Comentário: o porquê específico de “esse processo de transformação” “dever englobar o conjunto das formas de manifestação” é o que não sabemos. Como ele não deduz o sujeito de nenhum lugar, ele fica impedido de analisar as formas de consciência e o surgimento do Estado em sua origem.


Após citar uma primeira vez Weber, Lukács o cita novamente, talvez revelando indiretamente uma de suas fontes de análise: "A empresa capitalista moderna baseia-se interna­mente sobretudo no cálculo. Para existir, ela precisa de uma justiça e de uma administração, cujo funcionamen­to também possa ser, pelo menos em princípio, calcula­do racionalmente segundo regras gerais sólidas, tal como se calcula o trabalho previsível efetuado por uma má­quina.” (Weber apud Lukács, p. 215).


Sobre o Estado burocrático capitalista: “(....)o processo que ocorre aqui é muito semelhante ao desenvolvimento econômico mencio­nado acima, tanto em seus motivos como em seus efei­tos. Aqui se efetua igualmente uma ruptura com os mé­todos empíricos, irracionais, que se baseiam na tradição e são talhados subjetivamente na medida do homem que atua, e objetivamente na medida da matéria con­creta, na jurisprudência, na administração etc. Surge uma sistematização racional de todas as regulamenta­ções jurídicas da vida, sistematização que representa, pelo menos em sua tendência, um sistema fechado e que pode se relacionar com todos os casos possíveis e imagináveis.” (216).

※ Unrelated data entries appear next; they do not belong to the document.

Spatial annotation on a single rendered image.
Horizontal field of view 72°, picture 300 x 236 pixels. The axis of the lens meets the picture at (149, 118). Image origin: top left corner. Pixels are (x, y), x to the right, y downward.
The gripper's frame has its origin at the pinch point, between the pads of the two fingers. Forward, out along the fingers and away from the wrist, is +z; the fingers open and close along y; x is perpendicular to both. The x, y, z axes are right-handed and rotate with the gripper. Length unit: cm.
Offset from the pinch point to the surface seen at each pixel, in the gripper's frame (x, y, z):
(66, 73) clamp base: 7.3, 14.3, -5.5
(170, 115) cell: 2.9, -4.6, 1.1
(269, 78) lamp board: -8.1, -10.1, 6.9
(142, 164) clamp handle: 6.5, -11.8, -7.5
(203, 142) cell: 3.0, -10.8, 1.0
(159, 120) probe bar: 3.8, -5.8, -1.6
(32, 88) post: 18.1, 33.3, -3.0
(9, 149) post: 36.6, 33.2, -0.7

Continua: “O problema da burocracia moderna só se torna ple­namente compreensível nesse contexto. A burocracia implica uma adaptação do modo de vida e do trabalho e paralelamente também da consciência aos pressupos­tos socioeconômicos gerais da economia capitalista, tal como constatamos no caso do operário na empresa particular. A racionalização formal do direito, do Esta­do, da administração etc. implica, objetiva e realmente, uma decomposição semelhante de todas as funções so­ciais em seus elementos, uma pesquisa semelhante das leis racionais e formais que regem esses sistemas par­dais, separados com exatidão uns dos outros, e subjeti­vamente implica, por conseguinte, repercussões seme­lhantes para a consciência, devidas à separação entre otrabalho e as capacidades e necessidades individuais daquele que o realiza; implica, portanto, uma divisão semelhante, racional e humana, do trabalho em relação à técnica e ao mecanismo tal como encontramos na em­presa.” (219-220).

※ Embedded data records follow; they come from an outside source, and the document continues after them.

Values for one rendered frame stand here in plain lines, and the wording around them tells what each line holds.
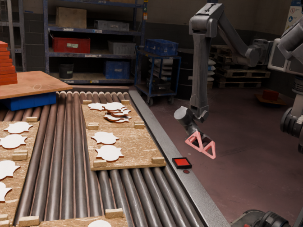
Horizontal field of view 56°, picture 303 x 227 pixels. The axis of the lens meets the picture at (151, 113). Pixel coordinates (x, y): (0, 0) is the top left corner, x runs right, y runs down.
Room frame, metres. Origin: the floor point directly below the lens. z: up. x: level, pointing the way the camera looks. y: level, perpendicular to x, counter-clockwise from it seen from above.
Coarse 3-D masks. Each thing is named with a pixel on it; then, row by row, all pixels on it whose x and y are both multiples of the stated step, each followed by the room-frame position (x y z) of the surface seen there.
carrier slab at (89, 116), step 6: (84, 108) 1.77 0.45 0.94; (132, 108) 1.87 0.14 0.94; (84, 114) 1.66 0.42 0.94; (90, 114) 1.67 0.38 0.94; (96, 114) 1.68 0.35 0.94; (102, 114) 1.70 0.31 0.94; (132, 114) 1.75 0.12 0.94; (84, 120) 1.60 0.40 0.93; (90, 120) 1.58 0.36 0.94; (96, 120) 1.59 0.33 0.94; (102, 120) 1.60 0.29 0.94; (108, 120) 1.61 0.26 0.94; (132, 120) 1.65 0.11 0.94; (138, 120) 1.66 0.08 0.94; (102, 126) 1.51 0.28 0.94; (108, 126) 1.52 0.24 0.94; (114, 126) 1.53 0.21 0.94; (120, 126) 1.54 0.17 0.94; (126, 126) 1.55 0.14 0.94; (132, 126) 1.56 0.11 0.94; (144, 126) 1.58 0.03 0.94
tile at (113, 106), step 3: (114, 102) 1.76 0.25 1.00; (105, 105) 1.68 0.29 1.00; (108, 105) 1.69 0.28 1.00; (111, 105) 1.69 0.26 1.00; (114, 105) 1.70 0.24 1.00; (117, 105) 1.70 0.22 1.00; (120, 105) 1.71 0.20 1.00; (105, 108) 1.64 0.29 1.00; (108, 108) 1.64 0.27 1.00; (111, 108) 1.64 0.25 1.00; (114, 108) 1.65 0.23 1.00; (117, 108) 1.66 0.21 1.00; (120, 108) 1.66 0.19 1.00; (111, 111) 1.62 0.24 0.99; (114, 111) 1.62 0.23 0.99
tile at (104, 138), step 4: (96, 132) 1.40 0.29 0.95; (100, 132) 1.40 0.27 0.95; (104, 132) 1.41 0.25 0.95; (112, 132) 1.42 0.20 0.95; (92, 136) 1.35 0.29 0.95; (96, 136) 1.35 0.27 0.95; (100, 136) 1.36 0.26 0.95; (104, 136) 1.36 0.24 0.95; (108, 136) 1.37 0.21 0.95; (112, 136) 1.37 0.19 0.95; (96, 140) 1.31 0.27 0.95; (100, 140) 1.31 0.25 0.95; (104, 140) 1.32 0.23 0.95; (108, 140) 1.32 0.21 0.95; (112, 140) 1.33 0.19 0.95; (116, 140) 1.35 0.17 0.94; (104, 144) 1.29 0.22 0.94; (108, 144) 1.29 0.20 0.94; (112, 144) 1.30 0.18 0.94
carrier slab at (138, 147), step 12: (108, 132) 1.44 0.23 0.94; (120, 132) 1.45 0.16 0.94; (132, 132) 1.47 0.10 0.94; (144, 132) 1.49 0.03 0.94; (96, 144) 1.29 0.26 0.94; (120, 144) 1.31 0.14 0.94; (132, 144) 1.33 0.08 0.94; (144, 144) 1.34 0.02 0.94; (132, 156) 1.20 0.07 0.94; (144, 156) 1.21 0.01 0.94; (156, 156) 1.23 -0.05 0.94; (96, 168) 1.07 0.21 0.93; (108, 168) 1.09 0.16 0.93; (120, 168) 1.11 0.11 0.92
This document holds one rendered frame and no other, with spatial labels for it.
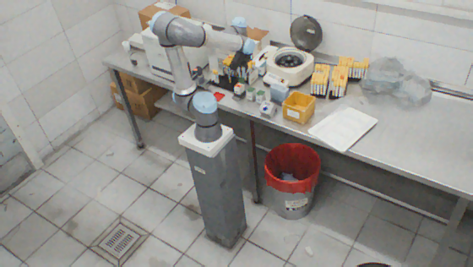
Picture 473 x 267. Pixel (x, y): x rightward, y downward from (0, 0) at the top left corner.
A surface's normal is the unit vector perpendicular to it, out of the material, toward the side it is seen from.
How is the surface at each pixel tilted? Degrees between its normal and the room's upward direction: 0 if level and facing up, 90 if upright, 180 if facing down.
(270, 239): 0
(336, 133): 1
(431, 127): 0
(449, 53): 90
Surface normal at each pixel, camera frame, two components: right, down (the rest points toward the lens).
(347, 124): -0.11, -0.72
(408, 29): -0.56, 0.61
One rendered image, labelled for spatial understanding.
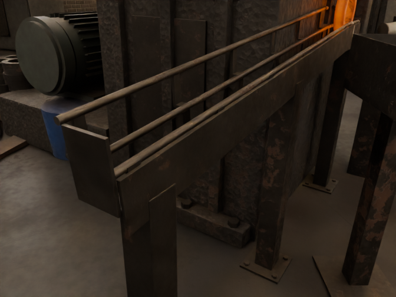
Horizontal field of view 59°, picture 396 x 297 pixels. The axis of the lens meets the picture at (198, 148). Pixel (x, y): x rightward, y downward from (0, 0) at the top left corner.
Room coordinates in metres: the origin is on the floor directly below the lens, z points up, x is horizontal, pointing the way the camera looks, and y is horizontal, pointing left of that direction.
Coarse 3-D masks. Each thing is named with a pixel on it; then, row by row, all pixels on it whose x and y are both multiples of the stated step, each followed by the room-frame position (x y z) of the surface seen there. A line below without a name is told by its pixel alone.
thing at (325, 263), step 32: (352, 64) 0.89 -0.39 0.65; (384, 64) 0.75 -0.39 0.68; (384, 96) 0.72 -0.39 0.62; (384, 128) 0.81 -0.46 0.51; (384, 160) 0.79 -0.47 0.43; (384, 192) 0.79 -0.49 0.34; (384, 224) 0.79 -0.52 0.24; (320, 256) 0.91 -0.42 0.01; (352, 256) 0.81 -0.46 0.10; (352, 288) 0.78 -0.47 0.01; (384, 288) 0.78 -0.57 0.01
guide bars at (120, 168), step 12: (348, 24) 1.27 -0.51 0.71; (312, 48) 0.94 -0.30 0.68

Após relatar mais um pouco como o fenômeno da reificação determina fenômenos além da produção, Lukács aponta para os limites da racionalização, seja na produção, seja para além dela:


“No entanto, essa racionalização do mundo, apa­rentemente integral e penetrando até o ser físico e psí­quico mais profundo do homem, encontra seu limite no caráter formal de sua própria racionalidade. Isto é, embora a racionalização dos elementos isolados da vida e o conjunto de leis formais dela resultante se adaptem facilmente ao que parece constituir um sistema unitário de "leis" gerais para o observador superficial, o despre­zo pelo elemento concreto na matéria das leis, desprezo em que se baseia seu caráter de lei, surge na incoerên­cia efetiva do sistema de lei, no caráter contingente da relação dos sistemas parciais entre si e na autonomia relativamente grande que esses sistemas parciais possuem uns em relação aos outros. Essa incoerência ma­nifesta-se de maneira bastante flagrante nas épocas de crise, cuja essência - vista do ângulo de nossas presen­tes considerações - consiste justamente no fato de que a continuidade imediata da passagem de um sistema parcial a outro se rompe, e de que sua interdependên­cia e o caráter contingente de suas inter-relações se im­põem subitamente à consciência de todos os homens.” (p.223-224)

Continua:


“(...) toda a estrutura da produção capita­lista repousa sobre essa interação entre uma necessi­dade submetida a leis estritas em todos os fenômenos isolados e uma irracionalidade relativa do processo como um todo.” (225).


“Essa irracionalidade, esse ‘sistema de leis’ - extre­mamente problemático - que regula a totalidade, que por princípio e qualitativamente é diferente daquele que regu­la as partes, é mais do que um postulado, do que uma condição de funcionamento para a economia capitalis­ta nessa problemática; é, ao mesmo tempo, um produto da divisão capitalista do trabalho.” (p. 227).